Lilly was a prominent Parliamentarian in the English Civil War then at its height, yet it was his nature never to turn away a paying Royalist client. Some accuse him being a Vicar of Bray character, trimming his sails to every wind, but in any event he certainly made enemies. Moon, the ruler of the sixth, sits in the eleventh, while eleventh lord Jupiter is in the eighth. He was involved in controversies with fellow astrologers John Gadbury and George Wharton (both Royalists) though his intercession on Wharton’s behalf at the end of the Civil War spared his former rival’s life. According to Parashara, Kalpadruma Yoga makes one warlike but merciful.
The Great Fire of 1666.
The tables were turned on the Restoration of Charles II in 1660, which coincided with the start of Lilly’s Saturn Mahadasha. This was a dangerous period for those who had publicly opposed the Monarchy. Tenth house Saturn's rulership of his 12th brought several brushes with the authorities during its period, and he was summoned by Parliament to face the music, fined and imprisoned more than once. Most notably in 1666 he was hauled before a Committee investigating the Great Fire of London, which Lilly had appeared to predict in a famous engraving in 1652. This time, in his stellar Saturn-Venus period, his own friends at court such as Elias Ashmole spoke up for him.

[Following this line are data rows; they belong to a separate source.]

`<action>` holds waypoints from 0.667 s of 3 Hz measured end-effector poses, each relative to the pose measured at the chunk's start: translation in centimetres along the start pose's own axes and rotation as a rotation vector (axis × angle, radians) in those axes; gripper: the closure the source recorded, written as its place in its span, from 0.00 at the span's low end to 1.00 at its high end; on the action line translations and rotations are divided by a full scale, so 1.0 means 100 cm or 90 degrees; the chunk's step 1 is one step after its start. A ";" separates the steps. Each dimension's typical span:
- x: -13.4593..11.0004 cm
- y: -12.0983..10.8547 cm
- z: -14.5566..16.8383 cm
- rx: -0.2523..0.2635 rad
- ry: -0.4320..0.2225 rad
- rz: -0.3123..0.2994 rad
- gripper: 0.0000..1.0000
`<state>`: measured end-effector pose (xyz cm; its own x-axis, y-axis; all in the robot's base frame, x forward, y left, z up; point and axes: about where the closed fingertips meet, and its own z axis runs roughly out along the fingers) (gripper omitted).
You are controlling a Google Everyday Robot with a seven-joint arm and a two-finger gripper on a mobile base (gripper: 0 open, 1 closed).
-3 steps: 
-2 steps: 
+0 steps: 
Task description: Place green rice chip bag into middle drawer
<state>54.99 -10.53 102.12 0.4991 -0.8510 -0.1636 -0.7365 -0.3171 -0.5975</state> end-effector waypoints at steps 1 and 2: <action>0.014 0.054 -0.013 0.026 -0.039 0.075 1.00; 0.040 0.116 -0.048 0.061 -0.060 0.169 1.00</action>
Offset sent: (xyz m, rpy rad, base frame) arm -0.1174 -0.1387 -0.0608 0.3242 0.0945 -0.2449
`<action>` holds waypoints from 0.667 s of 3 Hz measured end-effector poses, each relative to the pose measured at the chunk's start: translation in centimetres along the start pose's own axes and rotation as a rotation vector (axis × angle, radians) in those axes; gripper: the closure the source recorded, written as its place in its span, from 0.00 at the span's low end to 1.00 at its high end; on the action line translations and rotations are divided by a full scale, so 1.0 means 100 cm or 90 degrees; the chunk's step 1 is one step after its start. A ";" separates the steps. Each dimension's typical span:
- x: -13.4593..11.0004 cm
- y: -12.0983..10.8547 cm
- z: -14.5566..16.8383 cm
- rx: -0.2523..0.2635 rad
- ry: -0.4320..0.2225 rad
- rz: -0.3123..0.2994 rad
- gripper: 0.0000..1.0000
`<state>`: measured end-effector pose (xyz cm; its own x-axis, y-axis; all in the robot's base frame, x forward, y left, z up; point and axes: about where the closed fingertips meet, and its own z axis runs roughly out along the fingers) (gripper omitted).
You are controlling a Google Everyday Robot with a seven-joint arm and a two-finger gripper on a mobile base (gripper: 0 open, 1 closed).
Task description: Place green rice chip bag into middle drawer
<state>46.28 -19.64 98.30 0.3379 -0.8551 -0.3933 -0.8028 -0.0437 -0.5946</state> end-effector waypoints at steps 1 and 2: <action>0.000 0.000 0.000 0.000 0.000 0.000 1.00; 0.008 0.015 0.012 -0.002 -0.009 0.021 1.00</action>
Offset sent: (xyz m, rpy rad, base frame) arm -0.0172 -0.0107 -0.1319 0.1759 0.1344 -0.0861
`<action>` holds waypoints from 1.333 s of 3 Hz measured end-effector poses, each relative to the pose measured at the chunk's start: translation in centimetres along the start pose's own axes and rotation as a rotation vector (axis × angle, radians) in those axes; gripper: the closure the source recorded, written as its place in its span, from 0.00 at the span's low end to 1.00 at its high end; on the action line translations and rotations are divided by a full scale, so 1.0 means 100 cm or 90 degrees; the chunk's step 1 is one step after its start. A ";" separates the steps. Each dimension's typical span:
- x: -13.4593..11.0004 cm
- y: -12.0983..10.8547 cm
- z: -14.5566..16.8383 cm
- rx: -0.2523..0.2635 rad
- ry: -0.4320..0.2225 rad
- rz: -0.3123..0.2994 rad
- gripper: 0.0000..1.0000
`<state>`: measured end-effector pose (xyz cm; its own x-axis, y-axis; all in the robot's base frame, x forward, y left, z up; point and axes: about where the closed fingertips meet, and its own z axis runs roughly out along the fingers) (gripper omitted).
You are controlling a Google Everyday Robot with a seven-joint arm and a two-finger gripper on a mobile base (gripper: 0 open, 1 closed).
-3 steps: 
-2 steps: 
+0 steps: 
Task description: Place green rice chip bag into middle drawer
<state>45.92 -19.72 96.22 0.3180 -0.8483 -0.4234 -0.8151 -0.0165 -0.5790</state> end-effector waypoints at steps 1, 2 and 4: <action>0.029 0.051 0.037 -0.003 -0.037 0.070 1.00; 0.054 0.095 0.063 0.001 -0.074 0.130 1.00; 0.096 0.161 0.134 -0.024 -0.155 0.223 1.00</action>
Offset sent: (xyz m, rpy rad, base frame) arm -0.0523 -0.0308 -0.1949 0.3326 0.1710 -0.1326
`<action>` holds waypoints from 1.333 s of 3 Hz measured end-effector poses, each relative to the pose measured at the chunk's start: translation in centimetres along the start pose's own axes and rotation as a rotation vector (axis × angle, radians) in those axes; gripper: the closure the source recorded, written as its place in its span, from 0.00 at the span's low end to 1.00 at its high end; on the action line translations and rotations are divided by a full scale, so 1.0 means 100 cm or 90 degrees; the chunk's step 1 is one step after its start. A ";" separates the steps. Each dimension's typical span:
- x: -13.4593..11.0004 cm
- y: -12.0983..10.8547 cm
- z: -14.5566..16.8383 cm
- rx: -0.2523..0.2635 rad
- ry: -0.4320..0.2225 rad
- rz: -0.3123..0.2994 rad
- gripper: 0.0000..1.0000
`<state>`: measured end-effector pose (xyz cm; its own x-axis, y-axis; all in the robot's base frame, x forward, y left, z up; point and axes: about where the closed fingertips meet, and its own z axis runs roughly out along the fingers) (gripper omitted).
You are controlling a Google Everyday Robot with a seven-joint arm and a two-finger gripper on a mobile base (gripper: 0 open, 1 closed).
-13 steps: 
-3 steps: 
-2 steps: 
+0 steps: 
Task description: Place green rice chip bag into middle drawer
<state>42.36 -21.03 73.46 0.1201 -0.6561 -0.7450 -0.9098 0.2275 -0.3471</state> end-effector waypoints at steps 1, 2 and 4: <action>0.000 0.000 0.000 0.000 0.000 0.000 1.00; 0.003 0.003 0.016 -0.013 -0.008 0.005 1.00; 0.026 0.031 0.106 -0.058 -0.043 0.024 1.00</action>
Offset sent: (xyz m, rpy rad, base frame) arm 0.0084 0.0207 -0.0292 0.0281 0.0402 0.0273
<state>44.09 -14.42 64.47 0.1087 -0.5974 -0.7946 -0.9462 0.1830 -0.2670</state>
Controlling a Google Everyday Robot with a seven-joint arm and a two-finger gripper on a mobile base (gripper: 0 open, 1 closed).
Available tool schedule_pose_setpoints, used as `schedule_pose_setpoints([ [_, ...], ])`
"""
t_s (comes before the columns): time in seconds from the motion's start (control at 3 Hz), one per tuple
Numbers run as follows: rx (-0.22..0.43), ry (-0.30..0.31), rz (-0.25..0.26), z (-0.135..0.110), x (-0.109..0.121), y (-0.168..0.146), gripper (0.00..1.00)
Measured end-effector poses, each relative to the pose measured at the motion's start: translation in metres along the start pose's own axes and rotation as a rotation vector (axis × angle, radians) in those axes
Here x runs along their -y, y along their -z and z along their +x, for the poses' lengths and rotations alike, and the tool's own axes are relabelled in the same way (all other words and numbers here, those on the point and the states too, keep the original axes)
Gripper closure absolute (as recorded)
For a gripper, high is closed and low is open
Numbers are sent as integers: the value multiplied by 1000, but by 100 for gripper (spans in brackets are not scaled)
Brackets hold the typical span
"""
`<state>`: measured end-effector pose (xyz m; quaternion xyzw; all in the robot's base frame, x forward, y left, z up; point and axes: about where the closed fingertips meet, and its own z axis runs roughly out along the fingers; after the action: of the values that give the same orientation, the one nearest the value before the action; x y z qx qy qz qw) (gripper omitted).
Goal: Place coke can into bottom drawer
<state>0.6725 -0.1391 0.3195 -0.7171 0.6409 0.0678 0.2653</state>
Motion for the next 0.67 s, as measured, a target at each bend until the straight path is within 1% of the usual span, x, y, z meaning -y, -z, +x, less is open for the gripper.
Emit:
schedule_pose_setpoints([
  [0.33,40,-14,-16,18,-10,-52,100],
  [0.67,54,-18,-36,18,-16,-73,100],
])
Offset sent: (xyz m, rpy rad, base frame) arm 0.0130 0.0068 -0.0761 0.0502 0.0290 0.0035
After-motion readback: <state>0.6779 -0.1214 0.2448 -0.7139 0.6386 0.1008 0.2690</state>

Despite being in his lagna ruler’s period Lilly's astrological practice declined in Saturn’s time. The political climate had changed and he could not keep up his former pace. He left London again, became the Church Warden at Walton on Thames, and professionally grew more involved with medicine. Though Christian Astrology’s title seems politically motivated, there is little doubt Lilly was a sincere and observant Anglican. His ‘Epistle’ at the start of the book is conventionally Christian in tone, but could equally have been written by an Indian Yogi. His mention of 'subjecting his will to the unreasonable part', echoes his own restless, contentious, Mars-Saturn aspect, and elsewhere, he says 'the more holy thou art, and more neer to God, the purer judgment thou shalt give'.